Für mich - das wird mittlerweile schon klar geworden sein – liegt der Weg in der Mitte. Aus meiner Erfahrung heraus sage ich, dass es am sinnvollsten ist, wenn die Fähigkeit zum auf sich allein gestellten Leben/Arbeiten genauso entwickelt wird, wie diejenige, sich in einer Gruppe zu integrieren (oder zumindest in einer solchen „schadlos und halbwegs sinnvoll überleben“ zu können) und vielleicht noch eine Gruppe selbst sinnvoll führen zu können.


Also doch gemeinsam

Wie komme ich also dazu, mir einen „Raumanzug“ zuzulegen? Eigentlich hat jeder von Natur aus diese zweite Haut schon mitbekommen, und genauso sollte sie auch gepflegt werden. Diese zweite Haut wird oft Aura (oder etwas altertümlicher Astralleib )genannt. Manchmal muss mensch sich waschen, genauso sollte der Astralleib gesäubert werden. Das geschieht beispielsweise durch Meditation, Visualisation, Atem- oder Energieübungen. Die genaue Gebrauchsanleitung kann ich durchaus in einem eigenen Artikel (auf Nachfrage) nachreichen, will mich hier aber nicht weiter damit beschäftigen.

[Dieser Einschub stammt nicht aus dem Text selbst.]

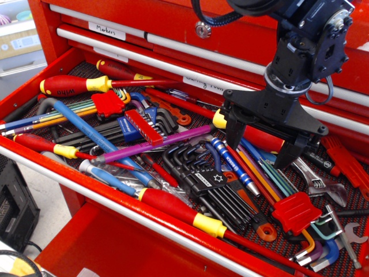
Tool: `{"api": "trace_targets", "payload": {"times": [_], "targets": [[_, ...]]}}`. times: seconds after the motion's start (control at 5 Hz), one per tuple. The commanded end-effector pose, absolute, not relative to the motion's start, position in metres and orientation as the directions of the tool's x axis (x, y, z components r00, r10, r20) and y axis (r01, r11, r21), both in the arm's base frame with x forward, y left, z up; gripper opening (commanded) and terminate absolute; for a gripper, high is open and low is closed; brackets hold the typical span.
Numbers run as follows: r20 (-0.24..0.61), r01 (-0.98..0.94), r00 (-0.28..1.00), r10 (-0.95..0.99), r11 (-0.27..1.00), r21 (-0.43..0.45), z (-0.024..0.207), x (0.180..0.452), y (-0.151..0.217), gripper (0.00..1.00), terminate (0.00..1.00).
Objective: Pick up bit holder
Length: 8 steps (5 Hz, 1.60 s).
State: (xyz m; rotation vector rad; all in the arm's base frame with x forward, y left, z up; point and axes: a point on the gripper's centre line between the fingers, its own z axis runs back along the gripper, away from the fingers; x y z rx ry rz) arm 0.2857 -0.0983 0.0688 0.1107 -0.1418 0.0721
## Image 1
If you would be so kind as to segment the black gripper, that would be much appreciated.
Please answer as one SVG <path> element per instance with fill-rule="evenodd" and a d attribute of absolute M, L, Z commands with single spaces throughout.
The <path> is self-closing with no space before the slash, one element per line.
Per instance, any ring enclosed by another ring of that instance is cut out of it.
<path fill-rule="evenodd" d="M 273 167 L 285 169 L 291 165 L 307 143 L 316 143 L 328 134 L 328 128 L 301 106 L 300 94 L 271 85 L 261 91 L 226 89 L 220 113 L 227 121 L 227 144 L 236 150 L 249 125 L 285 140 Z"/>

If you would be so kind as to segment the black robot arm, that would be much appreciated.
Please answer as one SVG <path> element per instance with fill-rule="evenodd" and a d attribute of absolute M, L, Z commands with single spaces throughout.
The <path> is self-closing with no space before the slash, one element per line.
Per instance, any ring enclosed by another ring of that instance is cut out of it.
<path fill-rule="evenodd" d="M 354 6 L 349 1 L 229 1 L 229 5 L 232 12 L 208 17 L 200 2 L 192 1 L 195 14 L 211 27 L 265 15 L 278 24 L 277 50 L 265 69 L 265 88 L 223 93 L 220 112 L 227 122 L 227 144 L 236 149 L 247 126 L 281 138 L 274 166 L 284 169 L 328 133 L 303 109 L 299 97 L 308 95 L 312 84 L 322 79 L 333 89 L 332 75 L 340 73 L 348 60 L 344 48 Z"/>

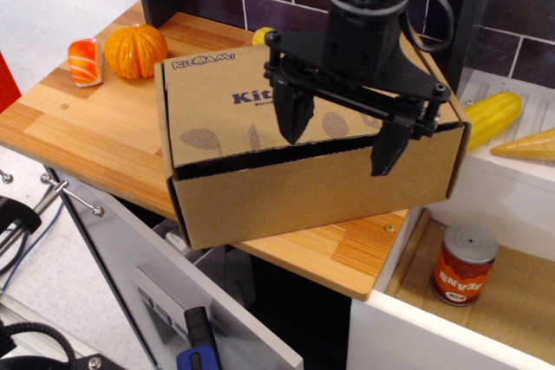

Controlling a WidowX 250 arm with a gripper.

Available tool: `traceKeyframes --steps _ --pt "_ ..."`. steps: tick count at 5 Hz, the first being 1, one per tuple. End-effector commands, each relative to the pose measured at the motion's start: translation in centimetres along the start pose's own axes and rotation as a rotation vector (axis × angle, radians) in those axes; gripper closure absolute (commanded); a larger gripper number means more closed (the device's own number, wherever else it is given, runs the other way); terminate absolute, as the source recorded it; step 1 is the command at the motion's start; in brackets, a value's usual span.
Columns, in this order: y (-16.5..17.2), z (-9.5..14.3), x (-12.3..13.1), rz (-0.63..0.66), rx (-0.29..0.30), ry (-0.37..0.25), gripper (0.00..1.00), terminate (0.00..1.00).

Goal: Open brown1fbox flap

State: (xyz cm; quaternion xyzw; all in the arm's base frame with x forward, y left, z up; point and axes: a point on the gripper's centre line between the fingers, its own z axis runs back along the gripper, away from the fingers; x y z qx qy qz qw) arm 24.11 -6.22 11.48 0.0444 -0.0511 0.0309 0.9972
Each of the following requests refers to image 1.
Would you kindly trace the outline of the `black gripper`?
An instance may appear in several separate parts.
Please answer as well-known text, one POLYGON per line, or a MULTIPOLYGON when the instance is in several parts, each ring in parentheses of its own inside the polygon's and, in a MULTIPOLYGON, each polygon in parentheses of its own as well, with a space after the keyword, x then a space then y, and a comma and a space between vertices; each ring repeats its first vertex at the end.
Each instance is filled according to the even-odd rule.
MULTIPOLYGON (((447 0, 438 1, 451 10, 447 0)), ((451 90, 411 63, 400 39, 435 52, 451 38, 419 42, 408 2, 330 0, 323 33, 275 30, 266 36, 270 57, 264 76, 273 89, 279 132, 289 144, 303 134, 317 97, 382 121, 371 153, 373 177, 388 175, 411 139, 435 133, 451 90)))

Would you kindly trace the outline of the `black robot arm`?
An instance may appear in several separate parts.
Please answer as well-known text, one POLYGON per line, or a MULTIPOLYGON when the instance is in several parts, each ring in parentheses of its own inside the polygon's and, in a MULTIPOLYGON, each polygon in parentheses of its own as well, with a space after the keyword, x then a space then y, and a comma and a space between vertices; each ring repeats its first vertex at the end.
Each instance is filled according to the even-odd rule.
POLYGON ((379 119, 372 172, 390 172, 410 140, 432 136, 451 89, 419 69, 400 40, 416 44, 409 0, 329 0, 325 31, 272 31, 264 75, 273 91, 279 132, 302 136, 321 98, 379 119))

Wenn ich mit anderen zusammentreffe, dann entsteht durch diesen Kontakt eine Belastung für meinen persönlichen Schutzschild. Von innen (weil ich ja mit den anderen in Kontakt treten will oder das vermeiden möchte) und genauso von außen. Selbst, wenn ich nur gemeinsam im selben Raum z. B. bete (wie in einer Kirche), dann öffne ich schon einen Kanal, in dem Fall halt nach „oben“ und durch diesen Kanal kann Information, Energie (oder wie immer mensch es nennen will) eindringen. Mache ich das, in Gesellschaft der selben Menschen, öfter, dann werde ich zu diesen Menschen unbewusste Bindungen aufbauen. Genauso wie ich diese Bindungen zur Energie eines Gebäudes, eines Gegenstandes aufbaue … einfach nur durch Kontakt. Wenn ich mir dessen bewusst bin, dann kann ich steuernd eingreifen. Bin ich mir dessen nicht bewusst, dann verselbständigen sich diese Vorgänge und beißen mich irgendwann in den Hintern.

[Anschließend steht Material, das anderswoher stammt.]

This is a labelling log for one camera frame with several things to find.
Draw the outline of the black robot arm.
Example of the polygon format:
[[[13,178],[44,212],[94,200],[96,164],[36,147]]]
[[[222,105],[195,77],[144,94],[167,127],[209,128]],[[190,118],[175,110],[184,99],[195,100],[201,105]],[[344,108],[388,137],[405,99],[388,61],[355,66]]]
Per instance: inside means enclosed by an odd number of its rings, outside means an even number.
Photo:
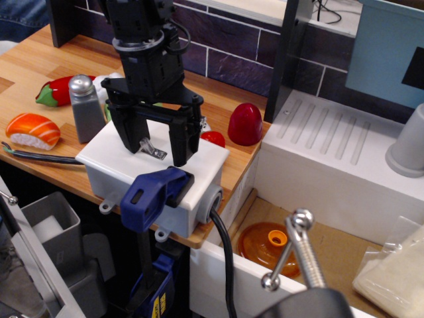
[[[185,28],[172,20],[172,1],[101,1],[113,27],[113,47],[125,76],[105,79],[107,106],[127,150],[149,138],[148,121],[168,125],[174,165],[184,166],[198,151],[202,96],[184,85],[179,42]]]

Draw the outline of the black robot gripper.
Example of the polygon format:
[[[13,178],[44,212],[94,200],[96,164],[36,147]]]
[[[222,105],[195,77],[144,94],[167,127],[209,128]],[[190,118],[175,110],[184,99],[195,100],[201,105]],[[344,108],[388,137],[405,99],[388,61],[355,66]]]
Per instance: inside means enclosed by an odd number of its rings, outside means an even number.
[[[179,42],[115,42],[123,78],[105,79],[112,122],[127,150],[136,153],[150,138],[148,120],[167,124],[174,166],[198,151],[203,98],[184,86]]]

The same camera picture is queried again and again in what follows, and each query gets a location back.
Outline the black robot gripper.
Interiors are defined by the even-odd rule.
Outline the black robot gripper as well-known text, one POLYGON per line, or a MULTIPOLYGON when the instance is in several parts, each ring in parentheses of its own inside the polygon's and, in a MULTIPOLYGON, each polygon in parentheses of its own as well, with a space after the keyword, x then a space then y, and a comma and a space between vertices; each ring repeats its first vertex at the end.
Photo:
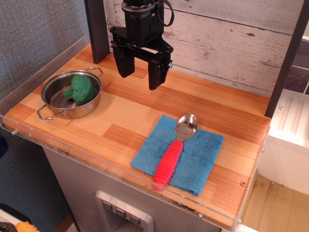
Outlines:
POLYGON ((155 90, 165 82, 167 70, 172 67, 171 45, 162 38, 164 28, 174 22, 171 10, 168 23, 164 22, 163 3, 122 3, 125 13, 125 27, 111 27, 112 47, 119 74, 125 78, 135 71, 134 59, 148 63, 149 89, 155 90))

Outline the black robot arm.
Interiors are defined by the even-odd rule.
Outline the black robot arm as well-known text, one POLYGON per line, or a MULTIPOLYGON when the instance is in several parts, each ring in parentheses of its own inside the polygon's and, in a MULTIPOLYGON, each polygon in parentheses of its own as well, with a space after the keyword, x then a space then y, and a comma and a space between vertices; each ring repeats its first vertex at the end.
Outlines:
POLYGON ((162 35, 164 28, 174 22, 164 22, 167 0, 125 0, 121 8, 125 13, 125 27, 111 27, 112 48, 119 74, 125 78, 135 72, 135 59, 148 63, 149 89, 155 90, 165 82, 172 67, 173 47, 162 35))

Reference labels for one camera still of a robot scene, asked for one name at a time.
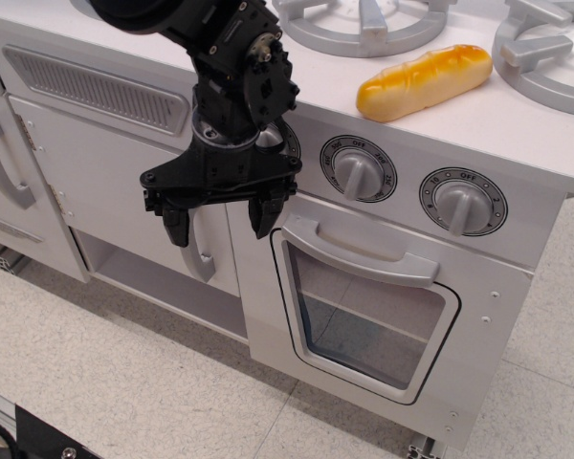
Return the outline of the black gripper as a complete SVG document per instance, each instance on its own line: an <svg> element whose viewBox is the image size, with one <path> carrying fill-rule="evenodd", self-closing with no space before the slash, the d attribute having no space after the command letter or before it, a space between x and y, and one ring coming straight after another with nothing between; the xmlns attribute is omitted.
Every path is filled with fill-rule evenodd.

Wenn ich in einer Gruppe spirituell tätig bin, dann wäre es also sinnvoll sich dieser Tatsachen bewusst zu sein. Wie sehr will ich mich öffnen (wie sehr ist es notwendig!), wie sehr kann/will ich mich mit den anderen verbinden? Das sind die Fragen, die ich mir zu aller erst stellen muss um zu entscheiden, wie ich mich verhalte.